Accept that a certain level of stress is helpful. Use your stress to motivate you to work, to prepare.


We feel the most stress during a test when we know we have not adequately prepared for the test. Put the dates of assessments in your calendar / diary. Make sure you know exactly the content you will be tested on. Make sure you know how you will be tested (what type of question or task you will have to complete).

Space out study sessions in time

You learn more when you study for several sessions spaced out at regular intervals rather than one long session. This strengthens the powers of recall you will need during the test. You should schedule one revision session per week in the weeks leading up to the test.

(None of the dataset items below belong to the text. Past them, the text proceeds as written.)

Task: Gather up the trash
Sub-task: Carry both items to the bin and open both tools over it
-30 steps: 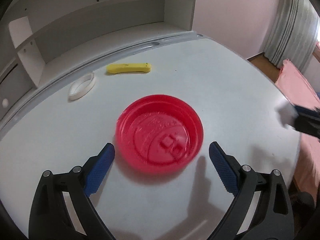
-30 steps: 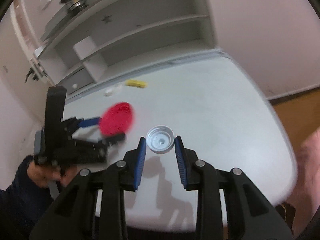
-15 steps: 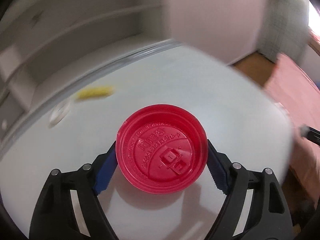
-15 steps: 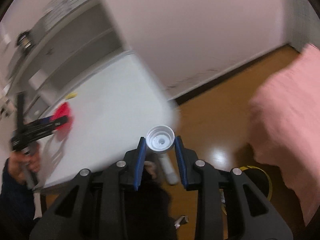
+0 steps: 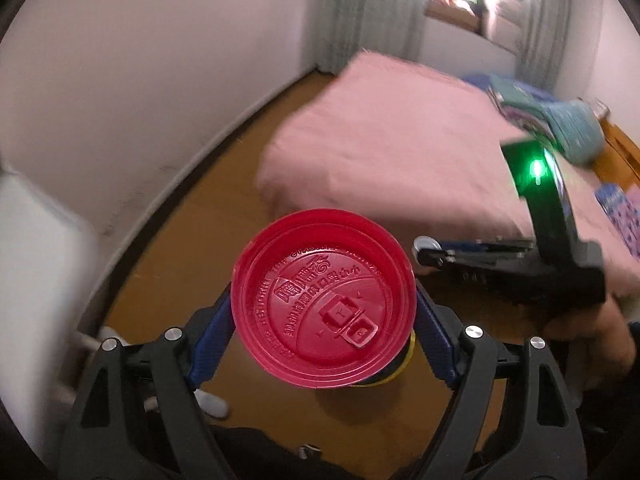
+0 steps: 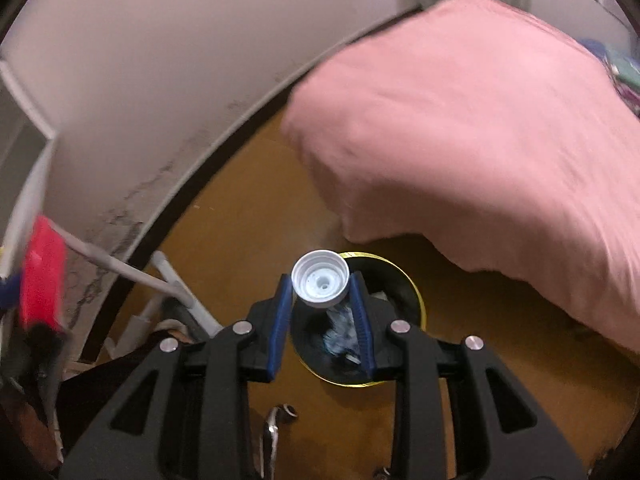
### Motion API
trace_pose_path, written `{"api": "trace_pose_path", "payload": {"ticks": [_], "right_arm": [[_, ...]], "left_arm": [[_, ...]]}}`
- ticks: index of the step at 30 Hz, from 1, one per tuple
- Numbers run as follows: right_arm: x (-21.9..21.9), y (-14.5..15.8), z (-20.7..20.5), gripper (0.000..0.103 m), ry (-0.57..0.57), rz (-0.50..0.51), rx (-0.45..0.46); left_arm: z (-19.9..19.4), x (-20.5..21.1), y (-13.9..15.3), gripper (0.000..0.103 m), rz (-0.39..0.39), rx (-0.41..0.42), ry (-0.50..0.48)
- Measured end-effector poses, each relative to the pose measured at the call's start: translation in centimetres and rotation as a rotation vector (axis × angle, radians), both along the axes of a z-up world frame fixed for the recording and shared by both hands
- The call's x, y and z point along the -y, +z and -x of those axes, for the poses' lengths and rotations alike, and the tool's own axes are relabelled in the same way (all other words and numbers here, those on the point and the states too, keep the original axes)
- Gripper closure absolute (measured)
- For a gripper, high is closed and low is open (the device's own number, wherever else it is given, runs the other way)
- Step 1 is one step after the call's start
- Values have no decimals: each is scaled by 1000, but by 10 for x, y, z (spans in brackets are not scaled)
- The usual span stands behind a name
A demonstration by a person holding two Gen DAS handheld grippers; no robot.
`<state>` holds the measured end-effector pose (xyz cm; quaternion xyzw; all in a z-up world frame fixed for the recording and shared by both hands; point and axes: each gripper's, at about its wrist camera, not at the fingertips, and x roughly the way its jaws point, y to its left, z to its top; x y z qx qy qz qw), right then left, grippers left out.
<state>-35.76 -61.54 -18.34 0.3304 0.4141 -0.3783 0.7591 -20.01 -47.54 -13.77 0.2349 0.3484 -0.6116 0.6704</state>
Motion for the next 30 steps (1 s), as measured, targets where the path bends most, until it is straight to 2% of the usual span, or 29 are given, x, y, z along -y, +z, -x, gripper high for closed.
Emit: {"api": "trace_pose_path", "payload": {"ticks": [7, 9, 13, 16, 24, 30], "right_arm": [[19, -58, 18, 73, -45, -117, -70], [22, -66, 13, 73, -47, -143, -85], [22, -74, 9, 73, -42, -163, -98], [23, -77, 10, 73, -43, -175, -98], [26, -74, 12, 73, -56, -168, -85], [26, -72, 13, 61, -68, -156, -75]], "left_arm": [[6, 54, -92, 23, -121, -96, -7], [6, 65, -114, 23, -152, -95, 2], [3, 80, -137, 23, -199, -137, -11], [-4, 79, -143, 23, -200, -189, -1], [-3, 79, -149, 22, -207, -200, -15], [2, 74, -146, 22, -209, -200, -14]]}}
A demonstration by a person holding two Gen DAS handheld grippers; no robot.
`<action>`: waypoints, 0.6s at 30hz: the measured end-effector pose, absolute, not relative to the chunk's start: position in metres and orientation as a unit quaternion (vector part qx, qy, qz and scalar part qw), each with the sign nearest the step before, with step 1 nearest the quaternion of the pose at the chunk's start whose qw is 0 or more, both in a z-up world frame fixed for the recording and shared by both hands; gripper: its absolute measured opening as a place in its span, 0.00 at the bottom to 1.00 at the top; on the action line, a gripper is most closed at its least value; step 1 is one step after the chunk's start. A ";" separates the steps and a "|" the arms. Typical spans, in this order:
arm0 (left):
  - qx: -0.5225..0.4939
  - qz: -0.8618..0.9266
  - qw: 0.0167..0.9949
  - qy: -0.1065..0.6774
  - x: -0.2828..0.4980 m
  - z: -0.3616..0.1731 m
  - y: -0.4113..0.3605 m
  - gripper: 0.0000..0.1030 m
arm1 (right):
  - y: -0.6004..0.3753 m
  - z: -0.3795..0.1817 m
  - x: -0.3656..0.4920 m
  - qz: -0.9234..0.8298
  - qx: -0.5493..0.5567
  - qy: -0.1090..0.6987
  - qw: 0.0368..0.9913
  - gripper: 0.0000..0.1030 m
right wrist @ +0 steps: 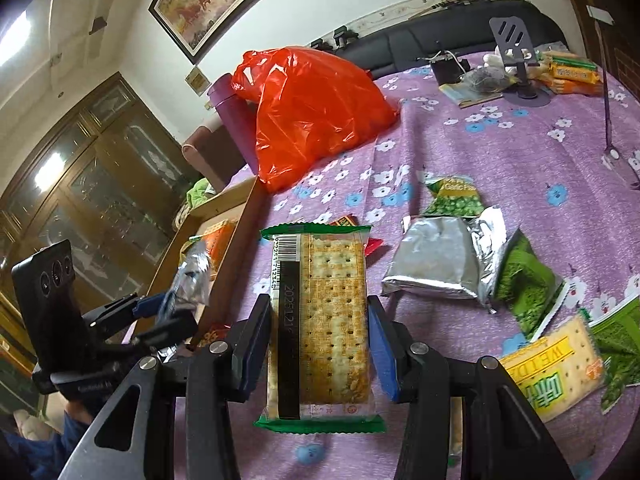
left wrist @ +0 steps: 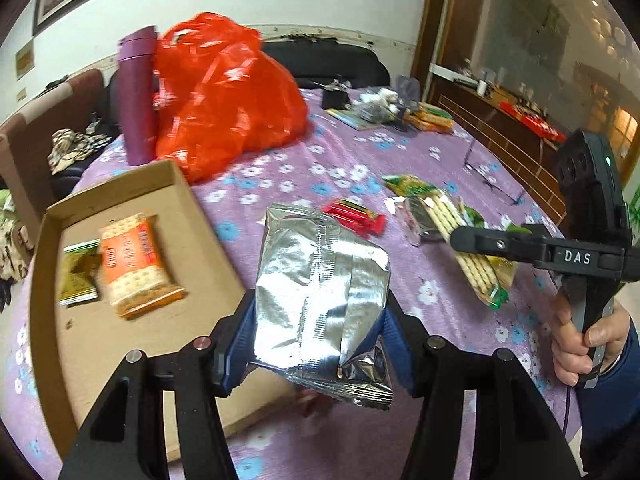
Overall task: Organize snacks
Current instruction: 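Carry both items into the cardboard tray and open both tools to release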
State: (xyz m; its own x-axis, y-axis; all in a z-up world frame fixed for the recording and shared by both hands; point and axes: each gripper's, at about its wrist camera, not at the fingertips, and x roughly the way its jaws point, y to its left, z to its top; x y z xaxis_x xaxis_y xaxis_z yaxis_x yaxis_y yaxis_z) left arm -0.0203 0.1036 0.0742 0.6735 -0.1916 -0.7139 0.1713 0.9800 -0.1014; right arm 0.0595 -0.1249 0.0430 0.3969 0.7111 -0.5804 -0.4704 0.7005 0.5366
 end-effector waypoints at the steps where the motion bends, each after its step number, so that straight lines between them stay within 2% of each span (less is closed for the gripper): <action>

Replicate the test format to revise

Reading a teacher’s PowerPoint or highlighting text in a course book is not an effective way to revise or learn. Usually, it is a waste of your precious time. You will prepare much more effectively for the test if you use exactly the same tasks that you will be asked to do in the test. If the test has multiple choice questions, then create your own questions, if you have to write short answers in the test, then revise the material by writing short answers, if you have to analyze a financial report, then practice this skill.


The more you revise and practice something, the less mental effort you need to recall it from your long-term memory to your short-term working memory and apply it. During a test, this reduction in mental effort will decrease your stress level and induce a feeling of calm and confidence. So however well you think you know something, practice recalling it and applying it again and again. This investment of your revision time will pay off in the test.

Learn from a disappointing performance

Successful business leaders, sports people, students reflect on why they have underperformed and then implement actions to improve. This reflection can be a painful process, but by deciding to take action you will regain a feeling of control, confidence and this will reduce your anxiety during your next test or challenge.

Seek support

If test anxiety continues to weaken your performance, ask for help from learning support or the campus health advisor.